Патриция и сама видела, что тренировки не проходят даром. Конечно, у нее болели все мышцы, а по утрам и после упражнений было ощущение, что на теле нет живого места. Но при этом она уже свободно могла спускаться и подниматься по лестнице, бегать, ездить на велосипеде. Как спортсменка, она прекрасно понимала, что физический дискомфорт, который она постоянно испытывает, это положительный знак. Последнее время ее гораздо больше беспокоило нечто другое. По мере выздоровления она стала с удивлением замечать за собой эмоциональные проявления, которые, если когда-то и были ей свойственны, то разве только в годы далекой юности. С каждым днем эти непонятно откуда взявшиеся чувства все больше и больше овладевали ею, и это уже приводило ее в замешательство.
— Еще раз. Жмите!.. Больно?
Теперь Патриции осталось выжать вес последний, двенадцатый раз. Она уперлась руками в подлокотники и, вытянув ноги, навалилась на педали. Все ее мышцы болезненно напряглись, спина выгнулась дугой. Гири, подвешенные за спиной, звякнули и начали медленно подниматься. И вдруг левую ногу пронзила резкая боль.
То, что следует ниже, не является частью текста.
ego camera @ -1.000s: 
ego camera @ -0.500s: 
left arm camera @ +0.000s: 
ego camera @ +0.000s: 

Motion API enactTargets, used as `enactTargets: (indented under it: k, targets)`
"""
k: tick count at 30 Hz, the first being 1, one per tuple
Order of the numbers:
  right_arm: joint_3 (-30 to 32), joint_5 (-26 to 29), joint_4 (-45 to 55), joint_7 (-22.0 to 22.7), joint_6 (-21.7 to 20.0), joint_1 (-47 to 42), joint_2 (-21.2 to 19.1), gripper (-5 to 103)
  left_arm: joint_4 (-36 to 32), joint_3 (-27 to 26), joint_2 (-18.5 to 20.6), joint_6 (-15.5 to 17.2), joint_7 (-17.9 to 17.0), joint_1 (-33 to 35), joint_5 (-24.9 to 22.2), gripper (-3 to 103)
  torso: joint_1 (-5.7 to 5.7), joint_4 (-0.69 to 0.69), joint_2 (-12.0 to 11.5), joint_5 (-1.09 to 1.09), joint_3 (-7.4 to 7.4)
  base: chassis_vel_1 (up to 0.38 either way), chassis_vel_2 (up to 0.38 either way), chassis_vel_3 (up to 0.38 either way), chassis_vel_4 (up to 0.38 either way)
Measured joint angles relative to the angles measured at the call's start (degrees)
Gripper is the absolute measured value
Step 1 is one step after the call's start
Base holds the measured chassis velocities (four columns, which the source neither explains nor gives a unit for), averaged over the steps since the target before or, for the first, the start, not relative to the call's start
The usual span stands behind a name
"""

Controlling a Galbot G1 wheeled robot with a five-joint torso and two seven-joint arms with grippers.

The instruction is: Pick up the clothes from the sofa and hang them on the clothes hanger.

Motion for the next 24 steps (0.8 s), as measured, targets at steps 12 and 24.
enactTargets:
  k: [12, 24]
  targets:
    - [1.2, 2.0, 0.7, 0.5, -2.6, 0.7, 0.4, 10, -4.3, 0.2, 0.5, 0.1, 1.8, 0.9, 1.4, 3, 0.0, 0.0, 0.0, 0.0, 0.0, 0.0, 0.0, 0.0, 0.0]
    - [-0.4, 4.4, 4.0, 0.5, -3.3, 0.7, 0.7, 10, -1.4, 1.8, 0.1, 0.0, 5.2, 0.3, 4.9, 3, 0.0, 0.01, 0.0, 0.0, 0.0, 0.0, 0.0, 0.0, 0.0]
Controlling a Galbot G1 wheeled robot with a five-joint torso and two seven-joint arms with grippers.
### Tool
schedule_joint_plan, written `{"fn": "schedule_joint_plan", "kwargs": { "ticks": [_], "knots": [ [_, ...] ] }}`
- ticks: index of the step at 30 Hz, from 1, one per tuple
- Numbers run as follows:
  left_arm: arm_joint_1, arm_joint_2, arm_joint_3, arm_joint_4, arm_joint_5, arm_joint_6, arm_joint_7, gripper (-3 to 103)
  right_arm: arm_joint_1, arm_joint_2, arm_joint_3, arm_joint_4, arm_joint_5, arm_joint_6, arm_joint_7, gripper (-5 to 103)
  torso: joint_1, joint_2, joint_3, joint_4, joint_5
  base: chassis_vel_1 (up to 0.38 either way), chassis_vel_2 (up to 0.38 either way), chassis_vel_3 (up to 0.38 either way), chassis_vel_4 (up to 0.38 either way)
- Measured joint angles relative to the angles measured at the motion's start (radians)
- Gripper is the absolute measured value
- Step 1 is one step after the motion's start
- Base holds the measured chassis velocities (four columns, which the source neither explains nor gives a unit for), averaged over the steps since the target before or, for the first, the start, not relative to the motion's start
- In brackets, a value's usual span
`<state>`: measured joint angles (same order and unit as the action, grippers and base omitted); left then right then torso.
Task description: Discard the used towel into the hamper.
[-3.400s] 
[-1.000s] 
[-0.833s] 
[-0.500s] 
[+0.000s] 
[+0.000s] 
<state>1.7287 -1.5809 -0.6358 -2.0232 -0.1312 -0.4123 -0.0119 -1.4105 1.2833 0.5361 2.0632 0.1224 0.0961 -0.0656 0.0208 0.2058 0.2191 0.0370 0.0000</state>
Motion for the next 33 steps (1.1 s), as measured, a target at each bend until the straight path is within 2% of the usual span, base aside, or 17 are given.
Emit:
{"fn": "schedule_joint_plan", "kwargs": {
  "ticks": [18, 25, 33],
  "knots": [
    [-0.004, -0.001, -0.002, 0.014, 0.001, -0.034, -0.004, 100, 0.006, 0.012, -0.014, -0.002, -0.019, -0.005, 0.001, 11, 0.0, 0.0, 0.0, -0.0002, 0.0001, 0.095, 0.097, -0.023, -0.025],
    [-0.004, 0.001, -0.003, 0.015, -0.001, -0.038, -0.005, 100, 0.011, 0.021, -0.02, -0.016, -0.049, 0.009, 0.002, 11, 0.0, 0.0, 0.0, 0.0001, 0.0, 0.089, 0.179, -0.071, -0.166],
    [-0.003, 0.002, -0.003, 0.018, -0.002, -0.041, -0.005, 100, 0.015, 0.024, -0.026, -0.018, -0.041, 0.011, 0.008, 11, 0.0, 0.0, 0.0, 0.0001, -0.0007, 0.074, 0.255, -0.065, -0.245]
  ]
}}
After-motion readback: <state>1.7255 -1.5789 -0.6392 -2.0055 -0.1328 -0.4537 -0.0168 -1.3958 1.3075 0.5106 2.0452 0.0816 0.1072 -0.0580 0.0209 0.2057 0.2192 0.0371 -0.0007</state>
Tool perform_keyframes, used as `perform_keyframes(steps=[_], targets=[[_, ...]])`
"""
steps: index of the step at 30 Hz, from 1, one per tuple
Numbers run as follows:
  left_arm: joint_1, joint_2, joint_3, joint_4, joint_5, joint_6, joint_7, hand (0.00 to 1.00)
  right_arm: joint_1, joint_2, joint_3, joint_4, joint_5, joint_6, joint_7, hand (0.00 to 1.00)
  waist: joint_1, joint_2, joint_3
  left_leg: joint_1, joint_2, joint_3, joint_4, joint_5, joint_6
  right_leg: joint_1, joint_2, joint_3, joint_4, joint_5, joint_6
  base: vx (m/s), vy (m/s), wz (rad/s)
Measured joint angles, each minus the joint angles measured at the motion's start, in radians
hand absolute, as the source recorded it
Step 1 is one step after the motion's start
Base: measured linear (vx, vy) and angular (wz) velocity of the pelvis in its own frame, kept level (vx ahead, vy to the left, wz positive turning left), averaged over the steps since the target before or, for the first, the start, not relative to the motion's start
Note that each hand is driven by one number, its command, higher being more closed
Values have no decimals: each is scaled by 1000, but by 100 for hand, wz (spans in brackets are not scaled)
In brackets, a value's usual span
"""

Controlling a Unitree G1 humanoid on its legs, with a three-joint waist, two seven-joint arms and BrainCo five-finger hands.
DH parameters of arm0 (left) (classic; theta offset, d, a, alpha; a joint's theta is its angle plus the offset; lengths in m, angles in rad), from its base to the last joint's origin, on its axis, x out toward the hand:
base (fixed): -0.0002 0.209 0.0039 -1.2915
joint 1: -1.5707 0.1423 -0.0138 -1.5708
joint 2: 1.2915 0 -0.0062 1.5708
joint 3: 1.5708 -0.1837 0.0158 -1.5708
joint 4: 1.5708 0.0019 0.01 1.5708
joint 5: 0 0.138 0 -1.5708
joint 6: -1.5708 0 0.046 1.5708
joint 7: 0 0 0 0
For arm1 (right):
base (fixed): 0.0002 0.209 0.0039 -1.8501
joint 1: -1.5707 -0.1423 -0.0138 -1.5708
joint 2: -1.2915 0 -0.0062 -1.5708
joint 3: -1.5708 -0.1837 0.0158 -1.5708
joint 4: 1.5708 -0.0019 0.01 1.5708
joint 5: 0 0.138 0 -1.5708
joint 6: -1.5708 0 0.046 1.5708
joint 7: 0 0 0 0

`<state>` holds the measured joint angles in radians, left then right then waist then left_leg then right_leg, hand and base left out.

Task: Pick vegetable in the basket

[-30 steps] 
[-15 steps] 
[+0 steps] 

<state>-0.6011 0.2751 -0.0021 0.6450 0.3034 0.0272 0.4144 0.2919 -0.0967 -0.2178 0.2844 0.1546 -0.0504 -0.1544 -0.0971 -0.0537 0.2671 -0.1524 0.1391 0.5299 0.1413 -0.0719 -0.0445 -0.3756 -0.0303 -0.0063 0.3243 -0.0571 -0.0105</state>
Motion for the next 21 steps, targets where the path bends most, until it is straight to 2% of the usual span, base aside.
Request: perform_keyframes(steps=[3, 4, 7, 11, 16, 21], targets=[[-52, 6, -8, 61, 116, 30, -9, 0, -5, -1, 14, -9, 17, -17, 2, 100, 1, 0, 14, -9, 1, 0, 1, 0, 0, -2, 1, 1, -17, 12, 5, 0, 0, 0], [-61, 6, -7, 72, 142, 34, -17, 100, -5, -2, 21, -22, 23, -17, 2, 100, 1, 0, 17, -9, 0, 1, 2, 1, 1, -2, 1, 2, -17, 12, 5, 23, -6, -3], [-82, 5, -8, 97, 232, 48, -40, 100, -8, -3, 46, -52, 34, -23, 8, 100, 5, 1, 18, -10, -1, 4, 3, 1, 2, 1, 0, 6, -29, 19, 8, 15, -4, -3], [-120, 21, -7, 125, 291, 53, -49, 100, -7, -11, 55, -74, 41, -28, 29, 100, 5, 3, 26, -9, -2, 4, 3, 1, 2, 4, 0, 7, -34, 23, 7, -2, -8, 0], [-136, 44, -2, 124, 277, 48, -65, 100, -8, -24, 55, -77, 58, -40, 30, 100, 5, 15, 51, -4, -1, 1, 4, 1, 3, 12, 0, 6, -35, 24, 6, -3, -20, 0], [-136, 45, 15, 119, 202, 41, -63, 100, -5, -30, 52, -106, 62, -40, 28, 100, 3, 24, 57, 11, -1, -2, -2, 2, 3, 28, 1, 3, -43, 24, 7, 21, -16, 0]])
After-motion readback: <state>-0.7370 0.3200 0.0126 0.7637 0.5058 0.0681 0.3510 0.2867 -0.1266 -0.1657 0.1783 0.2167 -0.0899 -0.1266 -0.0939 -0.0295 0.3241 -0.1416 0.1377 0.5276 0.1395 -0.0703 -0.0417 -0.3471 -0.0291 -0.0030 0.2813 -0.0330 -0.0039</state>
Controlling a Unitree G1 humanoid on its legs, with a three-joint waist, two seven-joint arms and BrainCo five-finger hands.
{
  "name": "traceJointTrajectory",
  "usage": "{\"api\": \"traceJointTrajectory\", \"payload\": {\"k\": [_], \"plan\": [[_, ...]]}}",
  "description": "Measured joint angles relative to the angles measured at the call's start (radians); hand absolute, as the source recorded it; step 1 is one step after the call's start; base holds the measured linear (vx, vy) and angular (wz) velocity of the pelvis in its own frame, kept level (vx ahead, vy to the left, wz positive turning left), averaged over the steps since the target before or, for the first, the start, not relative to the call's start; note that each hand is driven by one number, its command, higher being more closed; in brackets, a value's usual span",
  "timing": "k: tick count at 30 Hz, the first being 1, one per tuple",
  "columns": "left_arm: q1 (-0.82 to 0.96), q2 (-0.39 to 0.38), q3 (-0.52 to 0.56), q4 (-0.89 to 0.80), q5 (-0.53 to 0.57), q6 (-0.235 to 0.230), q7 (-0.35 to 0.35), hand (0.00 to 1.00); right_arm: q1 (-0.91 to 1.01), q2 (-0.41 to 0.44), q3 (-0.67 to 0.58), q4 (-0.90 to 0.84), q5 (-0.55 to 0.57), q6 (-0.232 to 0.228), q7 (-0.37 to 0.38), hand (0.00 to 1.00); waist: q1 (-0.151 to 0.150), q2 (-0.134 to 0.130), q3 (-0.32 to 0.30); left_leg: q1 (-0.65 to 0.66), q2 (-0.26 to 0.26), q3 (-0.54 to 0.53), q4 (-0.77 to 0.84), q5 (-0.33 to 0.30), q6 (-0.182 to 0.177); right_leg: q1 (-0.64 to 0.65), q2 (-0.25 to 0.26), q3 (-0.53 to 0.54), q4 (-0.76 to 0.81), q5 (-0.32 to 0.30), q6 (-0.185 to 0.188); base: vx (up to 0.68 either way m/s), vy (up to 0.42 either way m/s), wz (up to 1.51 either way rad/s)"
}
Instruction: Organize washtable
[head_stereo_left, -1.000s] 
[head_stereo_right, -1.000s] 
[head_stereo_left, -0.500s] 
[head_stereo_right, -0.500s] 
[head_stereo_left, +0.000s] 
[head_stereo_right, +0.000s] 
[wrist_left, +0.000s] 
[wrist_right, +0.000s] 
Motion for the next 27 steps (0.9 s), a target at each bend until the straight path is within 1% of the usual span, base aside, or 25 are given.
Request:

— Ай! — вскрикнула Патриция и, отпустив педали, скорчилась на сиденье, прижав руки к колену. Сквозь лихорадочный стук сердца она услышала тяжелый звук падения гирь и громкий крик Рона:
— Что случилось?
Патриция почувствовала, как его прохладные пальцы дотрагиваются до горящей огнем левой ноги.
— Где больно, здесь?
Девушка только кивнула головой. Она готова была заплакать от боли. Его руки бережно коснулись шрама и, охватив пальцами ногу чуть выше колена, начали ощупывать ее массирующими движениями. Неожиданно новое острое ощущение пронзило Патрицию. Она вздрогнула и чуть было снова не вскрикнула, как вдруг поняла, что это не боль. Крик застрял у нее в горле, и она, сама того не желая, густо покраснела. Несколько секунд она не могла пошевельнуться, потом начала молча освобождаться от его рук.